In the entries below, find the line with "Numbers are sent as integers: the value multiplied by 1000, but" and the line with "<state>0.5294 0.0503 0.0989"; give again those lines and every line between them, exactly.

Segment Start: DATASET EXTRACT

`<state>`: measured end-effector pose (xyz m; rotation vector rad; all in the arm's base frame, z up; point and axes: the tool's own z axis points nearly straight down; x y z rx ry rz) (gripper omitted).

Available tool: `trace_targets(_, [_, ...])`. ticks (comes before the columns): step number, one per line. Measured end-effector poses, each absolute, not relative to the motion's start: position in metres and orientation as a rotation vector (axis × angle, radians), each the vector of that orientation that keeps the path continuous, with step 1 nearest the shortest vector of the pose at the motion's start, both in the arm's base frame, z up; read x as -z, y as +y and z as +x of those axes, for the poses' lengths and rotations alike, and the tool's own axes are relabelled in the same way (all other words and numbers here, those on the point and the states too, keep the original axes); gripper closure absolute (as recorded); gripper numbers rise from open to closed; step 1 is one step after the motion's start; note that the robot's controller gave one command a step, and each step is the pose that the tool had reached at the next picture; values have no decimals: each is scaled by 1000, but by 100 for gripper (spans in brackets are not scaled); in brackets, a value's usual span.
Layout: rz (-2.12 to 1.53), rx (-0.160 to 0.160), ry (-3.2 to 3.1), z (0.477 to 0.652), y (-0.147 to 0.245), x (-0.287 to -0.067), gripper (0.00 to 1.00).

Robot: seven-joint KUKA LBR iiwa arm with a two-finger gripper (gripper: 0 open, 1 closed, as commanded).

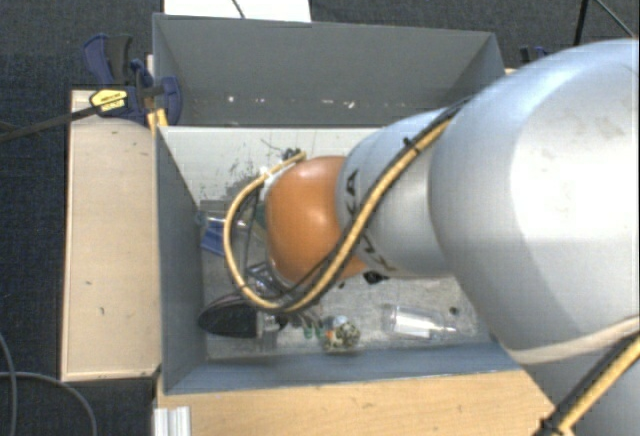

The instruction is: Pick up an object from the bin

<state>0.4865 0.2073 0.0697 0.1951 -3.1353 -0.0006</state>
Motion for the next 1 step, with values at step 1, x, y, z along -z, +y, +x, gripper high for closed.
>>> trace_targets(1, [147, 6, -3148, 497, 209, -233, 100])
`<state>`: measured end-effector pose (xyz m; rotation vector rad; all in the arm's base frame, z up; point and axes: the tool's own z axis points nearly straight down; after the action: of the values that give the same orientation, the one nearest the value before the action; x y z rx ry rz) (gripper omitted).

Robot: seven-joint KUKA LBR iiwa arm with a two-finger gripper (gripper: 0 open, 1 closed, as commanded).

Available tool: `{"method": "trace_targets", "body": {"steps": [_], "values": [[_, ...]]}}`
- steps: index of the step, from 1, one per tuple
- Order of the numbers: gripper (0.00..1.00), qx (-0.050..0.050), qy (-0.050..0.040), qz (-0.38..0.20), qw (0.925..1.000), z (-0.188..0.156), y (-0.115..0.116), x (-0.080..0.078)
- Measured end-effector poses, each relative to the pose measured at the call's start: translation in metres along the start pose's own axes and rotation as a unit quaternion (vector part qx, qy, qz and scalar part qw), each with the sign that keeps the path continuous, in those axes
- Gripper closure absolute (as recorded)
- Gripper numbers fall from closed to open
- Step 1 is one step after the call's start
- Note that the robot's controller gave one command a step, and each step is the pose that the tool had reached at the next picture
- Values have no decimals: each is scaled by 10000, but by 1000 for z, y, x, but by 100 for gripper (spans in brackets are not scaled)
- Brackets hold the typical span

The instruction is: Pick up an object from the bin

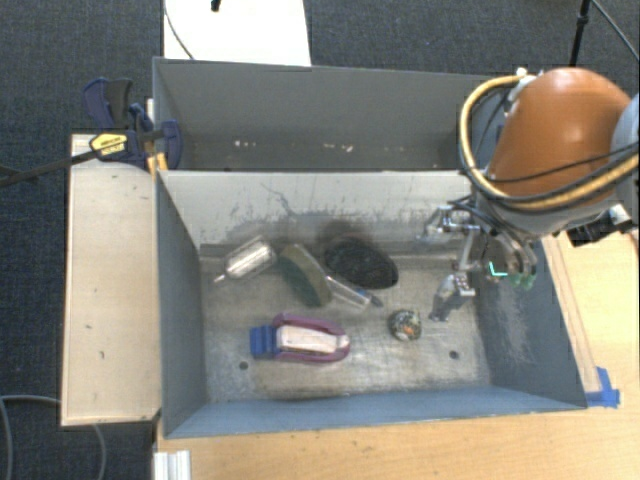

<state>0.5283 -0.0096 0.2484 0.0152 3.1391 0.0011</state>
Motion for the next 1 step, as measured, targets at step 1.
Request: {"method": "trace_targets", "body": {"steps": [1], "values": [[0,-26,4,-680,9977,178,94,-51]]}}
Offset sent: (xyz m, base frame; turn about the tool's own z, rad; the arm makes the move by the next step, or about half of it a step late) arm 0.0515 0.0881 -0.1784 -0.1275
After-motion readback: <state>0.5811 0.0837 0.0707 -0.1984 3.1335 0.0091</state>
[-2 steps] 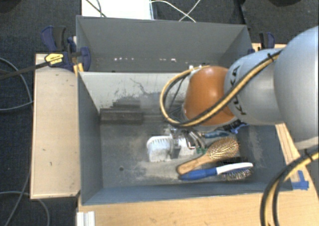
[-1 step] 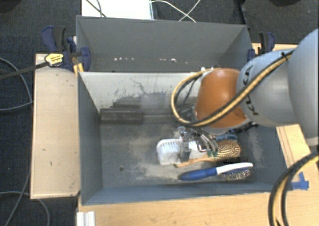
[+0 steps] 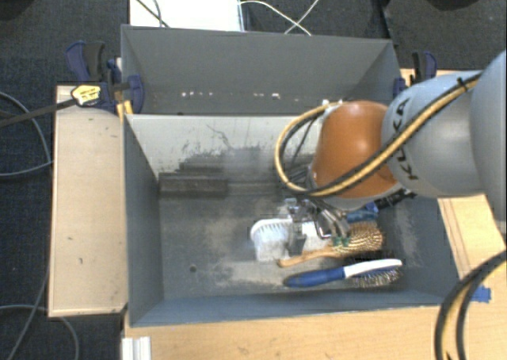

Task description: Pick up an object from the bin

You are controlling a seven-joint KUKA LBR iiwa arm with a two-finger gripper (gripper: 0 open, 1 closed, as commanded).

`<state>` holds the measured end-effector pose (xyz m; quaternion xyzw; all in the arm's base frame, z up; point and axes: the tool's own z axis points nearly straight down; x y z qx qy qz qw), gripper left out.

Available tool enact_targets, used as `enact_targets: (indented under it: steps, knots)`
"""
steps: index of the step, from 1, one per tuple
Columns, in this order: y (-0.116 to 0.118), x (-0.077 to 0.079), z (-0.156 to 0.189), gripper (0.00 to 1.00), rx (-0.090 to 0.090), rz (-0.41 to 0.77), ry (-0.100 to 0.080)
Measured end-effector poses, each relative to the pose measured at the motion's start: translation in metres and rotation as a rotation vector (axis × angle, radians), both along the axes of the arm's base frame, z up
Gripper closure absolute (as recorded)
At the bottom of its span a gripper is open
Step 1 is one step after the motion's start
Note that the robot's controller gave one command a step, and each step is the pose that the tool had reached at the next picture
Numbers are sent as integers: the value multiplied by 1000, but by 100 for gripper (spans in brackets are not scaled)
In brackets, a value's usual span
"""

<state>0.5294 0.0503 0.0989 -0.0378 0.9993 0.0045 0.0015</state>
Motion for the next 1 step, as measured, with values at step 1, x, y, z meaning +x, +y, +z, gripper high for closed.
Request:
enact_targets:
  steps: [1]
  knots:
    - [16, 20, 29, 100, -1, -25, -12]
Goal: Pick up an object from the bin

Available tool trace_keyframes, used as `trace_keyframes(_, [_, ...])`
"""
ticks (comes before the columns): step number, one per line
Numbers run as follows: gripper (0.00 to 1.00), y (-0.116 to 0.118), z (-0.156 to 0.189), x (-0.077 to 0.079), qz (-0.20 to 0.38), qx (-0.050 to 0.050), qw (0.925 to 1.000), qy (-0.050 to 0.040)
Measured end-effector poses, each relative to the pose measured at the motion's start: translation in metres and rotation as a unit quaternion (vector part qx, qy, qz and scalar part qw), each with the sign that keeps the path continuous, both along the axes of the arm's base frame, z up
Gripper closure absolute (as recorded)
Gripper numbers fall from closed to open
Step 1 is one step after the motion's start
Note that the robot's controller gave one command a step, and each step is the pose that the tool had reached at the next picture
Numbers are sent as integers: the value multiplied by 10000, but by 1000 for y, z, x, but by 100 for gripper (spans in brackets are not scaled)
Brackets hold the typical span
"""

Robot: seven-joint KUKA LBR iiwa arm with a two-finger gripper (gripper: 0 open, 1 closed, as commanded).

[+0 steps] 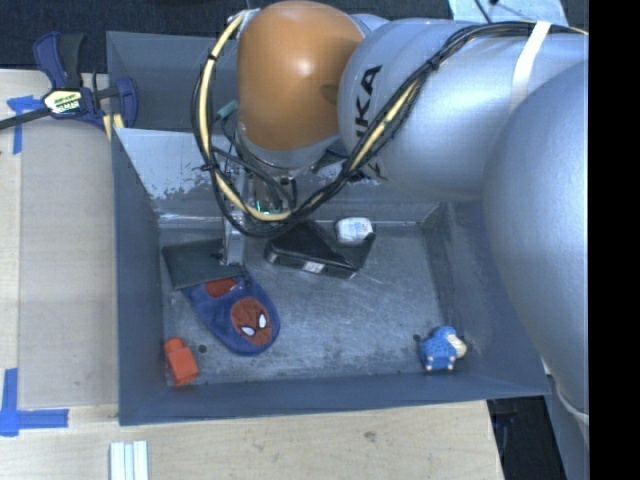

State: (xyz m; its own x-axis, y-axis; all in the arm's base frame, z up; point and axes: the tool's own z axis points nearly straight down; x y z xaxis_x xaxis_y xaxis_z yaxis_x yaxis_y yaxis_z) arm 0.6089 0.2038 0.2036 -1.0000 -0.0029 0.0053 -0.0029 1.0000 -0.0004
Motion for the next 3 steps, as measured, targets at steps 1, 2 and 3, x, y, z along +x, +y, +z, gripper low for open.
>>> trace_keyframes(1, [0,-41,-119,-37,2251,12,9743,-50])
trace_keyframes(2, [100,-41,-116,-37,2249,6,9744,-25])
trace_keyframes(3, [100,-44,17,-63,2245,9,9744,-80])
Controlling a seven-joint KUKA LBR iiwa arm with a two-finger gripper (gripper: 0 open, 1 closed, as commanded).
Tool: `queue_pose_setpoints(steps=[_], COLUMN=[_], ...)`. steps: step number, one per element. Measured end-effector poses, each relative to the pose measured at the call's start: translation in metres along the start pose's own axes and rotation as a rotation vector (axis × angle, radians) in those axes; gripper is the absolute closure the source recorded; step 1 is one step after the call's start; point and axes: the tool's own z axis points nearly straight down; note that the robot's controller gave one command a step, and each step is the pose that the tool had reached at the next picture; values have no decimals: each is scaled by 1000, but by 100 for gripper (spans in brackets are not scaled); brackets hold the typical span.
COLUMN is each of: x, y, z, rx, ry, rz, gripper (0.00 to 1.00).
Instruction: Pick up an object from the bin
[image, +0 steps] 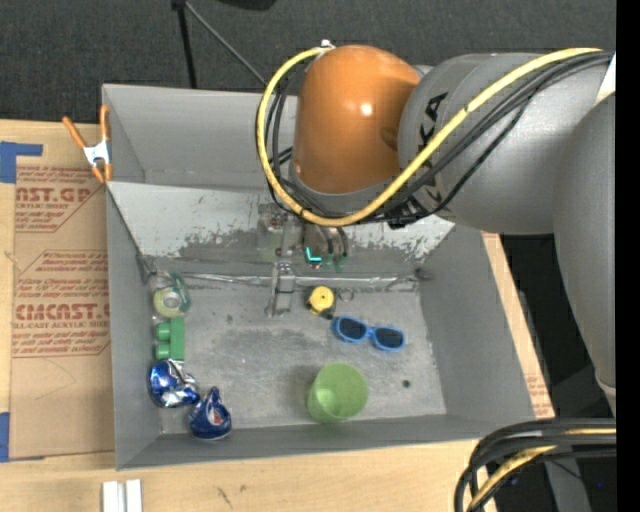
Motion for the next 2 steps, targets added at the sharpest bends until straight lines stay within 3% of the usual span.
queue_pose_setpoints(steps=[1, 2], x=[50, 80], y=[-81, -69], z=[59, 130], rx=[4, -1], ry=[3, -7], rz=[29, -327], gripper=[0, 0])
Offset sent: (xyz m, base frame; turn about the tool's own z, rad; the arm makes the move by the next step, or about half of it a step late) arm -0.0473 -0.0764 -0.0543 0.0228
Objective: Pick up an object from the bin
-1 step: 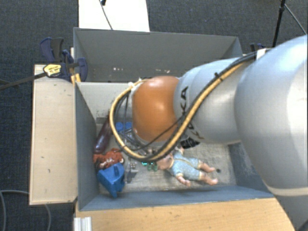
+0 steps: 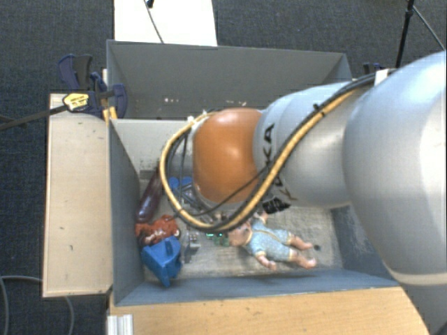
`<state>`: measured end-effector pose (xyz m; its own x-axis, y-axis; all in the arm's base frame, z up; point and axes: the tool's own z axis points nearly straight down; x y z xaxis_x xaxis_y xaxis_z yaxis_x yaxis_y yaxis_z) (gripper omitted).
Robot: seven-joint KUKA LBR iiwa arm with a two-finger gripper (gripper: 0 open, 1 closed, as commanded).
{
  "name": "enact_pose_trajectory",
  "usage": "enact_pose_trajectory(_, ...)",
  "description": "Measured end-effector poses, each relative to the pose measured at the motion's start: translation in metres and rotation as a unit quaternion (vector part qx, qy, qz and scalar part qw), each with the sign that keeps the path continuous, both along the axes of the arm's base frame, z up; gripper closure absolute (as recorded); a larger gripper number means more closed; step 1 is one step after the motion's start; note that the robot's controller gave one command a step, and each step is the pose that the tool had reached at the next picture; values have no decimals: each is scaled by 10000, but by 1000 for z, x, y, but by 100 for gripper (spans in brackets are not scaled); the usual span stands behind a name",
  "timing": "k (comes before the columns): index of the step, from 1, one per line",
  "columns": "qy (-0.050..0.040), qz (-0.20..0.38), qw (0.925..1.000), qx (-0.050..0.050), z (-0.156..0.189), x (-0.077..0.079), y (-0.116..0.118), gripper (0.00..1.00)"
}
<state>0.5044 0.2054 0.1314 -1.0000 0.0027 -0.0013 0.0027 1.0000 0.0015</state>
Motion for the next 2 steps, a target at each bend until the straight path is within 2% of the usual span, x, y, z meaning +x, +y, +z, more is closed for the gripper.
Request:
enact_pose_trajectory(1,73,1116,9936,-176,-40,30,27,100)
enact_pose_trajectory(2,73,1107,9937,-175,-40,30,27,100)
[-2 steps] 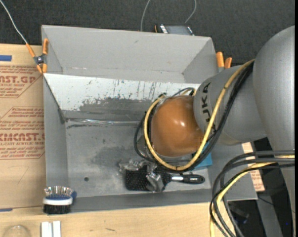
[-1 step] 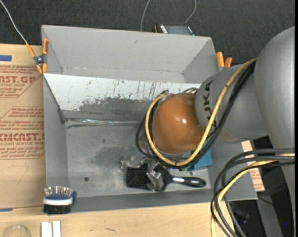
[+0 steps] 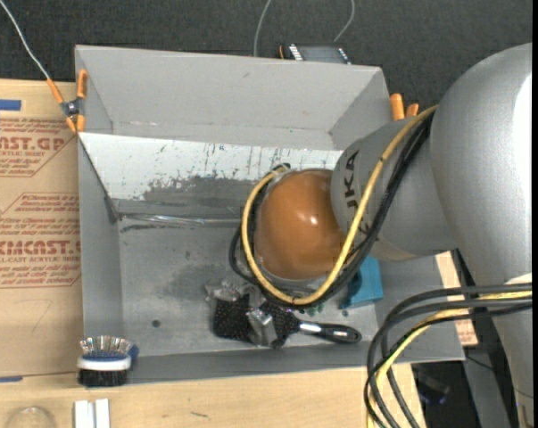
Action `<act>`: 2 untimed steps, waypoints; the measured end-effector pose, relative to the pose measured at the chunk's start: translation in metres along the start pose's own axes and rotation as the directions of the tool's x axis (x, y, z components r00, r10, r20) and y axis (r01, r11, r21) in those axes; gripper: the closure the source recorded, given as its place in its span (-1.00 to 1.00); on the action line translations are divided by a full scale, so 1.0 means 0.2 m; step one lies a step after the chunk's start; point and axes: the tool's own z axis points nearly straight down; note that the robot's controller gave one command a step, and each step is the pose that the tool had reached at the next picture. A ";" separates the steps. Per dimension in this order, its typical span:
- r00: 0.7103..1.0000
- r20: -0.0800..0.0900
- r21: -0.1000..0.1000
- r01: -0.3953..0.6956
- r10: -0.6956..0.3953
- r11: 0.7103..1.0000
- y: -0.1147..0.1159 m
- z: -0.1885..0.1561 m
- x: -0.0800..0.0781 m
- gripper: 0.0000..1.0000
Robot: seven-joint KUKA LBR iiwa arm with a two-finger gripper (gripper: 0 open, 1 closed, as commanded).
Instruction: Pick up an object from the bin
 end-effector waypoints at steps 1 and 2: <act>1.000 0.000 0.000 -0.001 0.001 1.000 0.00 0.00 0.00 1.00; 1.000 0.000 0.000 -0.001 0.001 1.000 0.00 0.00 0.00 1.00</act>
Offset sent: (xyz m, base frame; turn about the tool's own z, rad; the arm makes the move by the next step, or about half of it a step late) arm 0.0000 0.0000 0.0000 0.0000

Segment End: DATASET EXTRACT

■ RESULT OF THIS EXERCISE
Numbers are sent as integers: the value multiplied by 1000, but by 100 for gripper (spans in brackets are not scaled)
In brackets, a value's usual span
"""

<state>0.5294 0.0503 0.0989 -0.0378 0.9993 0.0045 0.0015</state>

With that, the answer is complete.